▶ [The problem] Output all of the listing, leaving every line exactly as written.

▶ [Data in this exercise]
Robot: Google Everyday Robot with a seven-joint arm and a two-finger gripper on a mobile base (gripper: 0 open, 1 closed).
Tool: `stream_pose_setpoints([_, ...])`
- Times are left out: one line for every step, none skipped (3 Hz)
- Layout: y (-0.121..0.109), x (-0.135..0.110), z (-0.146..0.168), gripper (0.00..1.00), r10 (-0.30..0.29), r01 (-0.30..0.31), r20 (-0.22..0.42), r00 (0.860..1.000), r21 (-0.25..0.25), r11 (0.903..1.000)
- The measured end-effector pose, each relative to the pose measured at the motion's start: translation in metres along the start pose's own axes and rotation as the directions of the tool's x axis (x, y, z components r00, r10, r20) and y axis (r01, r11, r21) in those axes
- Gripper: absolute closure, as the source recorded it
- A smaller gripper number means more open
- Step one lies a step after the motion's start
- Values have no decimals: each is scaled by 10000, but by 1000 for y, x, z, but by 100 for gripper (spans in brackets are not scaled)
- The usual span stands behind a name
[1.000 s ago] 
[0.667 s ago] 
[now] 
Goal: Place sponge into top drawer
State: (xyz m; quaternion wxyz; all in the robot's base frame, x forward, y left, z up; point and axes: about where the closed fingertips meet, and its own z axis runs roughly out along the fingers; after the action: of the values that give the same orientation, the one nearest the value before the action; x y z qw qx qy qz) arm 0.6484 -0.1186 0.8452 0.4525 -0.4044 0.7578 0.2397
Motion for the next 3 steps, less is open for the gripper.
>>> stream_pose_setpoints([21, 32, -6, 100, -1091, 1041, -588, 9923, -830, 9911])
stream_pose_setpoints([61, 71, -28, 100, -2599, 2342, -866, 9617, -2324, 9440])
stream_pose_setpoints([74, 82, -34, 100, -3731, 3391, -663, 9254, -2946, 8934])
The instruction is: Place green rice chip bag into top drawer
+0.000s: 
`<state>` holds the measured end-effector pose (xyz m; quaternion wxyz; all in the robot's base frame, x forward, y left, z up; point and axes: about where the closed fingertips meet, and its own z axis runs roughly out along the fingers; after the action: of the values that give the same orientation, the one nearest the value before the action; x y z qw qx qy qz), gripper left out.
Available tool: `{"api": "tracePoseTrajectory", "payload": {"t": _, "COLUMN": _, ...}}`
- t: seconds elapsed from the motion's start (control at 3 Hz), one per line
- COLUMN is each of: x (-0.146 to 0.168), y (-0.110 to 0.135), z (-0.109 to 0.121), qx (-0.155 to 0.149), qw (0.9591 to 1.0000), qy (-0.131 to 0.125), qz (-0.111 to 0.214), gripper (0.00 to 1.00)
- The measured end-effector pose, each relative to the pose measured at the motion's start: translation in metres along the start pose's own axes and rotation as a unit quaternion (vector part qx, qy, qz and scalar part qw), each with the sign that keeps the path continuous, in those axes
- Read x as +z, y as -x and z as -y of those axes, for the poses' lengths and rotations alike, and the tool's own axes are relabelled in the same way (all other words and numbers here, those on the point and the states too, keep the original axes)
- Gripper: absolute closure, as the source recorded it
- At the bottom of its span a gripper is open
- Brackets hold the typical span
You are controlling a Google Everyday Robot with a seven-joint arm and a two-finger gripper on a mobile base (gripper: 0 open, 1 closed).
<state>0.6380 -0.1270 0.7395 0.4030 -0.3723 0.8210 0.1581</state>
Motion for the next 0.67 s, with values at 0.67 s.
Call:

▶ [Solution for this task]
Robot: Google Everyday Robot with a seven-joint arm and a two-finger gripper on a mobile base (gripper: 0 open, 1 closed).
Tool: `stream_pose_setpoints([_, ...])`
- Times are left out: one line for every step, none skipped (3 Hz)
- Layout: y (-0.121..0.109), x (-0.135..0.110), z (-0.146..0.168), gripper (0.00..1.00), r10 (-0.30..0.29), r01 (-0.30..0.31), r20 (-0.22..0.42), r00 (0.860..1.000), r21 (-0.25..0.25), r11 (0.903..1.000)
- The measured end-effector pose, each relative to the pose measured at the motion's start: translation in metres along the start pose's own axes and rotation as the directions of the tool's x axis (x, y, z components r00, r10, r20) and y axis (r01, r11, r21) in those axes
- Gripper: absolute closure, as the source recorded it
- A smaller gripper number means more open
- Step one lies a step after the motion's start
- Values have no decimals: each is scaled by 10000, but by 1000 for y, x, z, but by 100 for gripper (spans in brackets are not scaled)
- The usual span stands behind a name
[1.000 s ago] 
[0.667 s ago] 
[now] 
Goal: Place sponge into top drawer
State: (xyz m; quaternion wxyz; all in the robot's base frame, x forward, y left, z up; point and axes: about where the closed fingertips meet, and its own z axis runs roughly out along the fingers; after the action: of the values that give the same orientation, the one nearest the value before the action; x y z qw qx qy qz) arm 0.6484 -0.1186 0.8452 0.4525 -0.4044 0.7578 0.2397
Motion for the next 3 steps, less is open for the gripper.
>>> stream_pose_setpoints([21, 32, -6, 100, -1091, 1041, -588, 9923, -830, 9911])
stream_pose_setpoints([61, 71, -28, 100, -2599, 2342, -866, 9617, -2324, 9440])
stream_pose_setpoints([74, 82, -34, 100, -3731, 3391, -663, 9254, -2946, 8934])
The instruction is: Place green rice chip bag into top drawer
+0.000s: 
`<state>` holds the measured end-effector pose (xyz m; quaternion wxyz; all in the robot's base frame, x forward, y left, z up; point and axes: about where the closed fingertips meet, and its own z axis runs roughly out along the fingers; after the action: of the values that give the same orientation, the one nearest the value before the action; x y z qw qx qy qz), gripper left out.
Available tool: `{"api": "tracePoseTrajectory", "payload": {"t": _, "COLUMN": _, ...}}`
- t: seconds elapsed from the motion's start (control at 3 Hz), one per line
- COLUMN is each of: x (-0.146 to 0.168), y (-0.110 to 0.135), z (-0.109 to 0.121), qx (-0.155 to 0.149), qw (0.9591 to 1.0000), qy (-0.131 to 0.125), qz (-0.111 to 0.214), gripper (0.00 to 1.00)
- The measured end-effector pose, each relative to the pose measured at the motion's start: translation in metres along the start pose's own axes and rotation as a unit quaternion (vector part qx, qy, qz and scalar part qw), each with the sign that keeps the path continuous, in those axes
- Read x as +z, y as -x and z as -y of those axes, for the poses' lengths and rotations alike, and the tool's own axes are relabelled in the same way (all other words and numbers here, those on the point and the states too, keep the original axes)
- Gripper: absolute closure, as the source recorded it
- At the bottom of its span a gripper is open
- Brackets hold the typical span
You are controlling a Google Everyday Robot with a seven-joint arm and a two-finger gripper on a mobile base (gripper: 0 open, 1 closed).
<state>0.6380 -0.1270 0.7395 0.4030 -0.3723 0.8210 0.1581</state>
Motion for the next 0.67 s, with values at 0.67 s.
Call:

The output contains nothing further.